Question

For a radioactive material, its activity A and rate of change of its activity R are defined as $A=-\frac{dN}{dt}$ and $R=-\frac{dA}{dt}$, where N(t) is the number of nuclei at time t. Two radioactive sources P(mean life $\tau$) and Q (mean life 2$\tau$) have the same activity at t = 0. Their rates of change of activitites at t = 2$\tau$ are R${}_P$ and R${}_Q$, respectively. If $\frac{R_P}{R_Q}=\frac{n}{e}$, then the value of n is

Answer 1

The activity of radioactive substance is given as:
$A=\frac{dN}{dt}=\lambda N=\lambda N_{(}t=0)e^{-\lambda t}$...(i)

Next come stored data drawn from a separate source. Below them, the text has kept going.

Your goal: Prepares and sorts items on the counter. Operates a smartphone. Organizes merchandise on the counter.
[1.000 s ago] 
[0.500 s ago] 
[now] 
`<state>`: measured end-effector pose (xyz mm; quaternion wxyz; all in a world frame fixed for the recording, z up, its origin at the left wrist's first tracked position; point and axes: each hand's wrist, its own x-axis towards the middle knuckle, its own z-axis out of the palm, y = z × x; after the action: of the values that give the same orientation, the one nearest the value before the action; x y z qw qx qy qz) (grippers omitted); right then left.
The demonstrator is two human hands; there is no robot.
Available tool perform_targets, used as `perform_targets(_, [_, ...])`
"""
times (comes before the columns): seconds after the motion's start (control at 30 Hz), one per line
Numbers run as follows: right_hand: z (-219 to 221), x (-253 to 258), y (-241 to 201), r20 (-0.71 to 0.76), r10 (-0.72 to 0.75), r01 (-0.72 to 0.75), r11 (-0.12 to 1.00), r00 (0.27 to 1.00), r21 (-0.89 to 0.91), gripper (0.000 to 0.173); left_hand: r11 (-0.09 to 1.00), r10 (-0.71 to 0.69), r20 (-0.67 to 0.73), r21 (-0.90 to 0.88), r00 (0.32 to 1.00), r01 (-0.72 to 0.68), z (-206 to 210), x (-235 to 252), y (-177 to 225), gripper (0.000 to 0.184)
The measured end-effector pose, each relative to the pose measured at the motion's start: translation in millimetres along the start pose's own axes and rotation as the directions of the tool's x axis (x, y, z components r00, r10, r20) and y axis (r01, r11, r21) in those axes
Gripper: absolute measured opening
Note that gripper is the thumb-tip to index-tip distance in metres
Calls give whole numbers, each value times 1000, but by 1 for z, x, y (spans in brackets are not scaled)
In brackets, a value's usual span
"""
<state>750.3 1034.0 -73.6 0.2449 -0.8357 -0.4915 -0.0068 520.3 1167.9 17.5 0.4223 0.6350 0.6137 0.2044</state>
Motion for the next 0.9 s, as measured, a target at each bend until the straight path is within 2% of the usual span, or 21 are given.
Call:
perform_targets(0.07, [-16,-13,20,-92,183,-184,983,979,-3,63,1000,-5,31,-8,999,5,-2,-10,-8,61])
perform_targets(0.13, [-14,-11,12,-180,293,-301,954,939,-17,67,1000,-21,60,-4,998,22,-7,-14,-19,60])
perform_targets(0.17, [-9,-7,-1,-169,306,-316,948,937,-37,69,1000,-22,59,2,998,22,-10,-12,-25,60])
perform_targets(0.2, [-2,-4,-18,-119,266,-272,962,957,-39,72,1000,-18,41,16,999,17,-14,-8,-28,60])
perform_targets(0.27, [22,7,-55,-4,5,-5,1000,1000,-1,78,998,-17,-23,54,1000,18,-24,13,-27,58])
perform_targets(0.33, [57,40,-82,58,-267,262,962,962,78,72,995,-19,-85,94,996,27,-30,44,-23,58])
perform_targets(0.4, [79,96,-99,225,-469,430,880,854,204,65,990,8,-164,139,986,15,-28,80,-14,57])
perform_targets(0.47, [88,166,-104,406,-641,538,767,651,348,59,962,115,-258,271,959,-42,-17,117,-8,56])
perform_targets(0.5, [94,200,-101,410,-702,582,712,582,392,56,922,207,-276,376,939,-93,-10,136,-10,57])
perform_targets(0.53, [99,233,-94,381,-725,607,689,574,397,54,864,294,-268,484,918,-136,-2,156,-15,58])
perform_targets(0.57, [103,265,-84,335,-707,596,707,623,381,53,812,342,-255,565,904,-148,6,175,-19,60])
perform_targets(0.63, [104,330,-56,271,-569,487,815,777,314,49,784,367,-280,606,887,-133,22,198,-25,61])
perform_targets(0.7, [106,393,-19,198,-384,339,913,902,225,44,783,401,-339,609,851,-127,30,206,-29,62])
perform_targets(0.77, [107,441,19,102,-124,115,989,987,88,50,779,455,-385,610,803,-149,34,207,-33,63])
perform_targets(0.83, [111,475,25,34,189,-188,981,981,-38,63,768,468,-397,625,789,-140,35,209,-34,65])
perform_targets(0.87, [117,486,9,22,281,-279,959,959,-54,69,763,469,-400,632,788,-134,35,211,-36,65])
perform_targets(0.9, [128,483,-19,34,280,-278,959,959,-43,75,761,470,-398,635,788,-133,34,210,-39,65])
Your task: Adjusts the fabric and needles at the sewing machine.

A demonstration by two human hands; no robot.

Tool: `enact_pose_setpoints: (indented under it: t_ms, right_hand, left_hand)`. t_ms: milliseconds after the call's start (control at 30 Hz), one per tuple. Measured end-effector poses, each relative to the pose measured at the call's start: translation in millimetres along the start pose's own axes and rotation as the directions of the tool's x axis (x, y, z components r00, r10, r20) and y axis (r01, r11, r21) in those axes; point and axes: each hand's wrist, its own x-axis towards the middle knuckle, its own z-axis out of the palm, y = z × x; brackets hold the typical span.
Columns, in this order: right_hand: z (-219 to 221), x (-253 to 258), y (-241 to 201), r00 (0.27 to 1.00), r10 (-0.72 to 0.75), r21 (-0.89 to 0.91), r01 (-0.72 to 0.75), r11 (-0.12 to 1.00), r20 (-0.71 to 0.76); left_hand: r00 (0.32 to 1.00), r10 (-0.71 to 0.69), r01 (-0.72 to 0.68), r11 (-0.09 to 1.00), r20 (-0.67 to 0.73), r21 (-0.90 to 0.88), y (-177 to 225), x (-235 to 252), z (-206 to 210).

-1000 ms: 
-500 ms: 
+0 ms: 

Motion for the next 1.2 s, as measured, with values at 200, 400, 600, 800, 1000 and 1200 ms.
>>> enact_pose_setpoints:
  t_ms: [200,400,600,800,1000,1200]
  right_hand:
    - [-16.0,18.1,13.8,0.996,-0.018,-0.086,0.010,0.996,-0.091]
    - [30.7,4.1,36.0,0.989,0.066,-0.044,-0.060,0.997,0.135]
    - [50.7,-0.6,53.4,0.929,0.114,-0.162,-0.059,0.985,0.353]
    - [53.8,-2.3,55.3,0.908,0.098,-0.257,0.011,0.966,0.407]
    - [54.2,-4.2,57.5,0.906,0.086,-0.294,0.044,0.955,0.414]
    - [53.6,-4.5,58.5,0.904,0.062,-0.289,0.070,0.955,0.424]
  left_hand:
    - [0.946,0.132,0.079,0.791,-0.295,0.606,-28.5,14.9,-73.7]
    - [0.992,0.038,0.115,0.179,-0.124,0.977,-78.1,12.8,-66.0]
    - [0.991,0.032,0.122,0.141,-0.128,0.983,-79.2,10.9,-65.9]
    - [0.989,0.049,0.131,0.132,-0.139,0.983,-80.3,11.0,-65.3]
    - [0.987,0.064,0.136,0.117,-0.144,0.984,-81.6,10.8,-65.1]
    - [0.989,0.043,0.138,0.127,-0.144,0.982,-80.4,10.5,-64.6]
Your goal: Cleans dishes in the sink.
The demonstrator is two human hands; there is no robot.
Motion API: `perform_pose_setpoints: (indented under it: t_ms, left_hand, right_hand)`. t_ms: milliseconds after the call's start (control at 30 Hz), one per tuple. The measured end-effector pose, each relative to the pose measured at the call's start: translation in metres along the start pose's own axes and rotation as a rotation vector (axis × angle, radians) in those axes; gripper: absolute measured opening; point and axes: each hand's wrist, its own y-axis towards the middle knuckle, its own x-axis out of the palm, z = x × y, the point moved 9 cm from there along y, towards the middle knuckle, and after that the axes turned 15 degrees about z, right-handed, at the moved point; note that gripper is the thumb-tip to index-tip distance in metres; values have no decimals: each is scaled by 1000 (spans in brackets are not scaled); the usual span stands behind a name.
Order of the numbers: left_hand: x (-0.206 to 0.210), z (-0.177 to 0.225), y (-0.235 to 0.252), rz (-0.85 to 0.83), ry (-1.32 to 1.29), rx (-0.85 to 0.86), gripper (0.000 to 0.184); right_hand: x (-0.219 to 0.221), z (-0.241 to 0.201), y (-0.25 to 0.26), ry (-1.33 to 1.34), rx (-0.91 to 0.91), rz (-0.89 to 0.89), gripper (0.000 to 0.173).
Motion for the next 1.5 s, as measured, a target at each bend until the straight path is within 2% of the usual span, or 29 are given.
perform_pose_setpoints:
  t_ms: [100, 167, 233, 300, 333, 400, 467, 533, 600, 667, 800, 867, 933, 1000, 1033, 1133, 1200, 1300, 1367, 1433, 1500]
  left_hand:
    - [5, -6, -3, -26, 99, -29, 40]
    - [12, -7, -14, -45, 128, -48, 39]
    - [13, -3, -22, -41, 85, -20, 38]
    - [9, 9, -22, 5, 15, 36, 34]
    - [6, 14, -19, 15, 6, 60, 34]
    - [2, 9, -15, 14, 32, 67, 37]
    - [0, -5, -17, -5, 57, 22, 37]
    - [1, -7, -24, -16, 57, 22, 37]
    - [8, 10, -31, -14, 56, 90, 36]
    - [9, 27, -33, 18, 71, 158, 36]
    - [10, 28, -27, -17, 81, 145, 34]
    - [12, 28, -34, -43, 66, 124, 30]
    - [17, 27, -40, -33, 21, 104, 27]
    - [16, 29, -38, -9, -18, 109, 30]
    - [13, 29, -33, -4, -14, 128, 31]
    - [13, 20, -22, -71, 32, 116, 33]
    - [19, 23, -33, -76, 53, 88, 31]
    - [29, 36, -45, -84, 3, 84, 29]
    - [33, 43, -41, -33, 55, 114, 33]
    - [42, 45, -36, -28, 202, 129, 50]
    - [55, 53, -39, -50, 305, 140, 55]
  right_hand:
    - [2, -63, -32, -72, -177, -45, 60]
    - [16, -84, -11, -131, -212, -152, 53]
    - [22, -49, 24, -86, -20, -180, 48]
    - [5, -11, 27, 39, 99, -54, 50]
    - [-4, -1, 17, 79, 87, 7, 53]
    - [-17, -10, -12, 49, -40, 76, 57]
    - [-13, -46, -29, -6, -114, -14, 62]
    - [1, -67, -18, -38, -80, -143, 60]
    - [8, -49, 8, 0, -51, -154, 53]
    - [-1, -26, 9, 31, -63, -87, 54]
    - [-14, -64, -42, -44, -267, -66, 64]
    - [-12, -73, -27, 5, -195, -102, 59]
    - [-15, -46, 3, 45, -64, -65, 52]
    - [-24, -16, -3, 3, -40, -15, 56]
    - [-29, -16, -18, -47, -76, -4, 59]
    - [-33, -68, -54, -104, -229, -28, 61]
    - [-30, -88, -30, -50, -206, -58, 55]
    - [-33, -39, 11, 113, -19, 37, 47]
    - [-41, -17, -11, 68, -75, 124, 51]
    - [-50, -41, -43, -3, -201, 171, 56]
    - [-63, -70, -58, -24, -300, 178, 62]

Mean life time $\tau$ is related to $\lambda$ as:
$\lambda =\frac{1}{\tau }$...(ii)

Given activity of $P$ and $Q$ are equal at time $t$ :
${\lambda }_{P}N{P}_{(}t=0)e^{-{\lambda }_{P}t}={\lambda }_{Q}N{Q}_{(}t=0)e^{-{\lambda }_{Q}t}$...(iii)

The rate of change of activity can be found by differentiating (i)
$\frac{dA}{dt}=\lambda N_{(}t=0)e^{-\lambda t}$...(iv)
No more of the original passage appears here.